The output of each command should be about the same (at least 1 socket is created by the first command). But for many of my servers, the output of each command is vastly different.

sar gets its information from the /proc/net/sockstat, just as we see in the second command. This information is provided by code in the kernel socket driver, explained below.

It's possible both ss and netstat do not provide an exhaustive list of sockets. That would be a bug or lack of documentation on their part.

It could be the bug is in the code of net/socket.c. However, I could not find it. That code handles the allocation and deallocation of all sockets in the system. When it creates a new one, it increments a counter. When it destroys one, it decrements a counter. Pretty simple, should not have room for error.

However, the code does have some hidden complexity in regards to multi-CPU systems. I found that my single-CPU VMs had overall lower discrepencies than my other systems. But these systems are allocated only 1 CPU because they are test systems and not heavily used.

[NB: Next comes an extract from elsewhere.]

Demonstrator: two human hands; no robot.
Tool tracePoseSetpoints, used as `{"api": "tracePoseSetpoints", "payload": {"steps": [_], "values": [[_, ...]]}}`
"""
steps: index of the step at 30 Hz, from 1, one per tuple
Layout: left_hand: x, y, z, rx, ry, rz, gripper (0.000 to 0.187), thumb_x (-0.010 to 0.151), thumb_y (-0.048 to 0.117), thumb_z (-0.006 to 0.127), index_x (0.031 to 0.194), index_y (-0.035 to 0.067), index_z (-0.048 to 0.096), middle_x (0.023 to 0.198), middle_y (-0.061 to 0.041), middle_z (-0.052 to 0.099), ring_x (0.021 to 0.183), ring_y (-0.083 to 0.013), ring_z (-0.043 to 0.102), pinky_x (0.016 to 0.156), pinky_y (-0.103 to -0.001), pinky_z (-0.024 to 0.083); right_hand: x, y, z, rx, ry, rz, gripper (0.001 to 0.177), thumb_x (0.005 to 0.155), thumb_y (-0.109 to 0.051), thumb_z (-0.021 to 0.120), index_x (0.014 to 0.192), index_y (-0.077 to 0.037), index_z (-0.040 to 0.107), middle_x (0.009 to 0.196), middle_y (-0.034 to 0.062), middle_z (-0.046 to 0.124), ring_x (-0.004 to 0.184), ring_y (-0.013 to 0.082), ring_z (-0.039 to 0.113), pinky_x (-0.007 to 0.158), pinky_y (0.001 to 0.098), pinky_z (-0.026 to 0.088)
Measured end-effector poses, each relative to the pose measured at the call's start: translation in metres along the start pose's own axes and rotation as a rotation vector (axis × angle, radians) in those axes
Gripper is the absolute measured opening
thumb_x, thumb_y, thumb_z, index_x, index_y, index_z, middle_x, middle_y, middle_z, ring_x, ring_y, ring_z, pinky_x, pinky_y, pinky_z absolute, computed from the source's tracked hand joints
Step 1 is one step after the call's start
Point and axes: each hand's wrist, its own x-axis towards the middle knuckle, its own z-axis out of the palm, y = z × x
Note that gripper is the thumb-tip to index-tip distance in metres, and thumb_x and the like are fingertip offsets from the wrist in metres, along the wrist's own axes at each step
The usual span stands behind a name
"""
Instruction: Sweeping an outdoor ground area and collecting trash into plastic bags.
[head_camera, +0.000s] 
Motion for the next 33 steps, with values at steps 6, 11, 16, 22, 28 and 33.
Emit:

The disparity on my single-CPU systems is < 10%. But for multi-cpu VMs, there is a wide-variation, from < 1% to a factor of 10!

The per-CPU code in net/socket.c looks like this when reporting:

        for_each_possible_cpu(cpu)
            counter += per_cpu(sockets_in_use, cpu);

The incrementers and decrementers look like:

percpu_add(sockets_in_use,1);
...
percpu_sub(sockets_in_use,1);

This code hasn't fundamentally changed from before 2005 until 2017, in 4.16 with net-namespaces. But I still experience the discrepancy in versions up to 6.2, so perhaps underneath it's the same code.

These per-cpu macros hide tons of details. I don't understand it all, but maybe I will, after I study this page. Ultimately, it should act like a cpu-number indexed array. I imagine this construct is needed so that the kernel running on each CPU can update its own counter to avoid costly spin-locking and possibly cache-flushing. The macros ensure these add/sub operations are atomic. Each counter is an int. No bounds checking are performed. Integer math will work correctly even with overflow/underflow across multiple CPUs. And it's very well-known code used all over the place.

Another possibility is that one or more of the memory areas used by the socket counters are corrupted by other code in the system.